Au salon du Bourget vient d’être présenté le projet d’un nouvel avion supersonique civil par une jeune société américaine (XB-1 surnommé «Baby Boom»). Elle aurait déjà enregistré 76 commandes auprès de cinq compagnies aériennes dont Virgin Express. Il s’agit d’embarquer 55 passagers à 2,2 fois la vitesse du son pour un prix estimé de 4500 euros pour le vol aller-retour New-York-Londres en trois heures et demi. Le premier vol d’essai est prévu pour l’année prochaine et l’exploitation commerciale en 2023.

Boom Supersonic, un nom prédestiné. Toujours plus vite vers le crash de la planète!

Ces avions voleront comme le Concorde dans la stratosphère à 18 km d’altitude. A-t-on bien évalué les effets sur les équilibres chimiques dans la haute atmosphère si on multiplie le nombre de vols à ces altitudes? Si nous considérons seulement le cas de l’ozone, ce gaz a une concentration maximale entre 20 et 45 km d’altitude. Il est le siège de réactions de formation et de destruction qui maintiennent sa concentration stable tant que l’on ne perturbe pas le cycle naturel. Le vol d’avions supersoniques va libérer dans la stratosphère toute sorte de molécules supplémentaires comme les oxydes d’azote qui participent à raison de 70% dans les réactions de destruction de l’ozone. L’ensemble de ce cocktail moléculaire va également subir une série de réactions de photolyse (modification par la lumière solaire) générant des produits très réactionnels. Toute réaction chimique dans cet environnement dépend de l’ensemble des produits qui y sont introduits. La perturbation dépendra du choix des carburants et du nombre de vols.

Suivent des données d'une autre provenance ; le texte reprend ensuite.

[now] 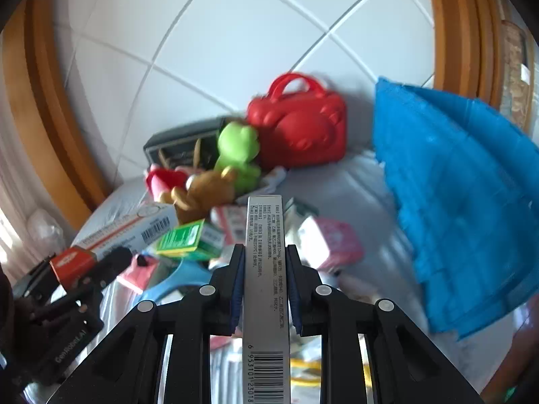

Dans une société entièrement polarisée technologie, c’est une question qu’on ne se posera que quand les effets néfastes pour la santé et l’équilibre de la planète deviendront vraiment contraignants… et qu’on ne pourra plus revenir en arrière! Il semble peu probable que les gaz d’échappement dégagés à ces altitudes aient des effets bénéfiques sur la protection qu’exerce la haute atmosphère vis-à-vis des radiations solaires! Mais ne s’habitue-t-on pas déjà à écouter les sympathiques présentateurs et présentatrices météo jongler avec des indices UV de plus en plus hauts?

En outre, si on veut relier toutes les destinations sur la planète, il faudra bien que la population s’accommode du bang supersonique; je suppose qu’on en définira les normes acceptables! Le déplacement rapide de quelques nantis réveillera le plus grand nombre d’entre nous. Est-ce une bonne idée d’augmenter encore la pollution sonore?

Faut-il se réjouir naïvement du développement de tels projets technologiques et participer ainsi au comportement schizophrénique actuel qui parle, à longueur de journal télévisé, de diminuer le dégagement de CO2 lié aux activités humaines et en même temps se réjouit de doubler le trafic aérien dans les décennies à venir.

Se laisser emporter sans discrimination par la vague d’engouement technologique ne nous aidera pas à relever les défis que nous devons relever pour assurer simplement notre survie! Nous ne travaillons pas assez à faire évoluer positivement notre philosophie de vie qui est la seule façon de ne plus se laisser aveugler par les mirages. Et cet avion est bien le dernier mirage dont nous avons besoin pour vivre plus heureux.